- Your objective -
Reproduce only the stretch of entries below that begins at the first line and ends at the line holding "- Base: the".

(Records drawn from a dataset)
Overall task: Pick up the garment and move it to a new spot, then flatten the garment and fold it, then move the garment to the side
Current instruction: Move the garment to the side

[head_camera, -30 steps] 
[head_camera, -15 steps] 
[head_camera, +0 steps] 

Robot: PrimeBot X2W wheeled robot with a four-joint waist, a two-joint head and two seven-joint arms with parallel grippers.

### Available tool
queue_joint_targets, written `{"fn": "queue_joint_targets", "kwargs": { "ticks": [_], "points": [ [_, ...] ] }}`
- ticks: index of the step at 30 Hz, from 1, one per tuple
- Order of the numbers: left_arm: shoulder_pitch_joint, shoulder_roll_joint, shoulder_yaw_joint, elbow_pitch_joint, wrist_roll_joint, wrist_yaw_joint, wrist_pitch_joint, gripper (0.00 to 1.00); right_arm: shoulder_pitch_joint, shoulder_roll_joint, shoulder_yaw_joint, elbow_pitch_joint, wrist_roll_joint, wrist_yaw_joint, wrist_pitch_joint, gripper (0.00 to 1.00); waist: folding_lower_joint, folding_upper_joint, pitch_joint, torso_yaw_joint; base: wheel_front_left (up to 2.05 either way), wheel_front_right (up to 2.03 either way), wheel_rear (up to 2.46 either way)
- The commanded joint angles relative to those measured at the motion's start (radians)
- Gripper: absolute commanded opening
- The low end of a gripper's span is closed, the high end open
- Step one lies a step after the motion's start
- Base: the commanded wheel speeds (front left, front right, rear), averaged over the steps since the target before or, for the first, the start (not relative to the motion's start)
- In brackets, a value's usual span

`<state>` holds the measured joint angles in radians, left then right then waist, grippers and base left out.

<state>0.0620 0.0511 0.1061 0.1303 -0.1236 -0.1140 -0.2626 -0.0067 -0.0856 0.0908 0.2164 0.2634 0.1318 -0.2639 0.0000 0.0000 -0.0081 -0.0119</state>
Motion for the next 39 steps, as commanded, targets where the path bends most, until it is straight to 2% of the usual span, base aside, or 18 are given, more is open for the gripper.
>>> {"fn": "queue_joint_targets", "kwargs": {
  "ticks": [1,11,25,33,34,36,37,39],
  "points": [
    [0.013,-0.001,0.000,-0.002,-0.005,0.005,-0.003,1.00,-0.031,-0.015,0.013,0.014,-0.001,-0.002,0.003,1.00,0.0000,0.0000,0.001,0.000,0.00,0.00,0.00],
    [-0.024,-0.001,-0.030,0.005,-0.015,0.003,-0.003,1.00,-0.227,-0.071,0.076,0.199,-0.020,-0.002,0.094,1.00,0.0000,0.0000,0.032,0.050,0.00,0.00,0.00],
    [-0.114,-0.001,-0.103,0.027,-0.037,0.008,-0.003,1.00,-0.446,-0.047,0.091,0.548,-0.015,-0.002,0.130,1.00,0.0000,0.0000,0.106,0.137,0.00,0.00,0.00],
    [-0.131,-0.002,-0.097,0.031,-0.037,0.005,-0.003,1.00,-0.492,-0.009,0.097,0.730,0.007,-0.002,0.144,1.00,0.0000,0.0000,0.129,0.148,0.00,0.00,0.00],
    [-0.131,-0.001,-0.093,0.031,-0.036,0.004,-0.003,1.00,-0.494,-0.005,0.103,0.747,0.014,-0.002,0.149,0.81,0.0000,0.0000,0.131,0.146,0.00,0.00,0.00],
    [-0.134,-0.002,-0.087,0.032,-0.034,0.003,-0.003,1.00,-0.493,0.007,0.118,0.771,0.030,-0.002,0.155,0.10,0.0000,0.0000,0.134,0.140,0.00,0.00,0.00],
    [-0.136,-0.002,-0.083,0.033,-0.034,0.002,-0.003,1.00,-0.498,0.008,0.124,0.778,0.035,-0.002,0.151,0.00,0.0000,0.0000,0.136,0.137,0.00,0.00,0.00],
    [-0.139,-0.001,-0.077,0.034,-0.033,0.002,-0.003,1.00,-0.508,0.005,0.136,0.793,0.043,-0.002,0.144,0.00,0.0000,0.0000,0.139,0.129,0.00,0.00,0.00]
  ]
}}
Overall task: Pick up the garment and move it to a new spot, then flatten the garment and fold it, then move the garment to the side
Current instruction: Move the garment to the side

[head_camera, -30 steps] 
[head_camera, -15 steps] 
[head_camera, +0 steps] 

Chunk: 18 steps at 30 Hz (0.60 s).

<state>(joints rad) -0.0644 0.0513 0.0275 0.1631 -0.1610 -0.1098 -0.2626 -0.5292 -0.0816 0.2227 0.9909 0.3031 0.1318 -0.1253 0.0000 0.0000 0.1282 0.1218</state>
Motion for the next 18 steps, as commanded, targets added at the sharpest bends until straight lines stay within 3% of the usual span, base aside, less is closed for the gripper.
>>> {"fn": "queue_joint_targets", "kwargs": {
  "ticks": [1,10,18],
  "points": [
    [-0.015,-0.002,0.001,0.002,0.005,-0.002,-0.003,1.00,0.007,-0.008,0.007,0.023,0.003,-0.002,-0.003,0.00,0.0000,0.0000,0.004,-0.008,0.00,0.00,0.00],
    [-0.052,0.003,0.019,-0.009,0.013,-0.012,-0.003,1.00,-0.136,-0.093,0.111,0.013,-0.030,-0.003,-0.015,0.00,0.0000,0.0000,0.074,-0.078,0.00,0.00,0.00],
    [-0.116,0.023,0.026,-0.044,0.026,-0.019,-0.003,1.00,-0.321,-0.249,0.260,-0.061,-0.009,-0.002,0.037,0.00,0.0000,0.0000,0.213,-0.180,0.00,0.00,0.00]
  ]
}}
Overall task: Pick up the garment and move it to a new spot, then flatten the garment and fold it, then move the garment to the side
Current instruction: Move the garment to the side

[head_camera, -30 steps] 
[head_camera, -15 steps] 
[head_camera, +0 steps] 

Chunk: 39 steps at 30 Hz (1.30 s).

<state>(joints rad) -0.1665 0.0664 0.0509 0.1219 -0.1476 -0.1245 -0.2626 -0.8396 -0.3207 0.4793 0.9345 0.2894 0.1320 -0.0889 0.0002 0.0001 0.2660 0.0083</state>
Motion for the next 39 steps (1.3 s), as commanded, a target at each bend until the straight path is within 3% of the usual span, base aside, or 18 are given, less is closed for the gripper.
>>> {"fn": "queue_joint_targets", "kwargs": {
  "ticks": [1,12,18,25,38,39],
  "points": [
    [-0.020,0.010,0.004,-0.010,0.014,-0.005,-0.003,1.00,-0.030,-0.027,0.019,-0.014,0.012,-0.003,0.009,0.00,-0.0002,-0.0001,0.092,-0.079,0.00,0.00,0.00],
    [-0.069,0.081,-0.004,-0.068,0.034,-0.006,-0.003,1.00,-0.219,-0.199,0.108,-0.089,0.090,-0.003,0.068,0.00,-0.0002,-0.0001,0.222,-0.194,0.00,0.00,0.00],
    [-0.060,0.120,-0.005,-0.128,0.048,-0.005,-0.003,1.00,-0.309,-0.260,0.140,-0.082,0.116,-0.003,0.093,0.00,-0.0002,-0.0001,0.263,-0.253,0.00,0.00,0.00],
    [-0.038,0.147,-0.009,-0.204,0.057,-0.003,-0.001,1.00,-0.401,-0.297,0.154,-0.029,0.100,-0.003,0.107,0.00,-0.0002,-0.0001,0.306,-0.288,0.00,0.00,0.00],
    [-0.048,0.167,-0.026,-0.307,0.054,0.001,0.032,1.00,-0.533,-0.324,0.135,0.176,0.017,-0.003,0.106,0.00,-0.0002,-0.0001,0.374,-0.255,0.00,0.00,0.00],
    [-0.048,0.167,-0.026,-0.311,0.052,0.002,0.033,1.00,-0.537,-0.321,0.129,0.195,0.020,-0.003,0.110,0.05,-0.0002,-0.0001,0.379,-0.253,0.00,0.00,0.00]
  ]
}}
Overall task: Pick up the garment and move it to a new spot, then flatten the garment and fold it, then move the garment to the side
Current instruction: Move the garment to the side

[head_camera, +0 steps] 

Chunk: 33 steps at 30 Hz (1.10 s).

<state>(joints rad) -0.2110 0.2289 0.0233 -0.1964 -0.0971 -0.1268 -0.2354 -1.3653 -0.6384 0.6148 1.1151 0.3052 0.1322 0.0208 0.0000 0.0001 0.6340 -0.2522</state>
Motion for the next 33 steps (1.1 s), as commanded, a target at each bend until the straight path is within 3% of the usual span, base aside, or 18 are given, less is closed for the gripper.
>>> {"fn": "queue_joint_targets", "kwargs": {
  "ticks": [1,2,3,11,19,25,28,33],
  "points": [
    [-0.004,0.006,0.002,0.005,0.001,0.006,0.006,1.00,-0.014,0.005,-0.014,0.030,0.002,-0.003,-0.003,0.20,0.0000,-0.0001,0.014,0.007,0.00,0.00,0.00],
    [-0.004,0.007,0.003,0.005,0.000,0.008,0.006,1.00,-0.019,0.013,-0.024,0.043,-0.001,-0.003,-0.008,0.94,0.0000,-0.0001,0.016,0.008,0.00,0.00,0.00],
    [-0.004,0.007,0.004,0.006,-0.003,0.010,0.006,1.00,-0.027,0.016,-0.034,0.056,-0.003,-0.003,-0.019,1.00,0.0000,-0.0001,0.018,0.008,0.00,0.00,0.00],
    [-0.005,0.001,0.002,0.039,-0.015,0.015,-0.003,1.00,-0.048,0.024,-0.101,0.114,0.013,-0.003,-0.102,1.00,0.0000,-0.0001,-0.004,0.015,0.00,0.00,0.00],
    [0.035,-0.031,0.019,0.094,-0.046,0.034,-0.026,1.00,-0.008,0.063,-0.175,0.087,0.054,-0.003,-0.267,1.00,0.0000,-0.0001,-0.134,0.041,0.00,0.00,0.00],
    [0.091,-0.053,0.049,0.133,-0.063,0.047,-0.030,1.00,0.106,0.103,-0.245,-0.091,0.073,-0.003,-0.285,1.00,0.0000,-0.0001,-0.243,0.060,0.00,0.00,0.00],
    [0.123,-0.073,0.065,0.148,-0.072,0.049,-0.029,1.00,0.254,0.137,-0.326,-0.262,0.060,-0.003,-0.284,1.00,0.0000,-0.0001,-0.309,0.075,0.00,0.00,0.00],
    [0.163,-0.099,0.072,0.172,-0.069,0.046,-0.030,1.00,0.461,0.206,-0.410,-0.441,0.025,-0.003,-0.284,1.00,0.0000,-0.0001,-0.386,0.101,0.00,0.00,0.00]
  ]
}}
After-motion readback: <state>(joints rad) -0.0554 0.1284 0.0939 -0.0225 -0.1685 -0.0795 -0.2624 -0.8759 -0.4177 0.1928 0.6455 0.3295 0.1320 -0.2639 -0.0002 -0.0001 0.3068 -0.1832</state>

- Reply -
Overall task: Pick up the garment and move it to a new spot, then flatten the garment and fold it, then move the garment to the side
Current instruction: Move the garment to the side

[head_camera, -30 steps] 
[head_camera, -15 steps] 
[head_camera, +0 steps] 

Robot: PrimeBot X2W wheeled robot with a four-joint waist, a two-joint head and two seven-joint arms with parallel grippers.

### Available tool
queue_joint_targets, written `{"fn": "queue_joint_targets", "kwargs": { "ticks": [_], "points": [ [_, ...] ] }}`
- ticks: index of the step at 30 Hz, from 1, one per tuple
- Order of the numbers: left_arm: shoulder_pitch_joint, shoulder_roll_joint, shoulder_yaw_joint, elbow_pitch_joint, wrist_roll_joint, wrist_yaw_joint, wrist_pitch_joint, gripper (0.00 to 1.00); right_arm: shoulder_pitch_joint, shoulder_roll_joint, shoulder_yaw_joint, elbow_pitch_joint, wrist_roll_joint, wrist_yaw_joint, wrist_pitch_joint, gripper (0.00 to 1.00); waist: folding_lower_joint, folding_upper_joint, pitch_joint, torso_yaw_joint; base: wheel_front_left (up to 2.05 either way), wheel_front_right (up to 2.03 either way), wheel_rear (up to 2.46 either way)
- The commanded joint angles relative to those measured at the motion's start (radians)
- Gripper: absolute commanded opening
- The low end of a gripper's span is closed, the high end open
- Step one lies a step after the motion's start
- Base: the commanded wheel speeds (front left, front right, rear), averaged over the steps since the target before or, for the first, the start (not relative to the motion's start)

Nothing more remains for this exercise.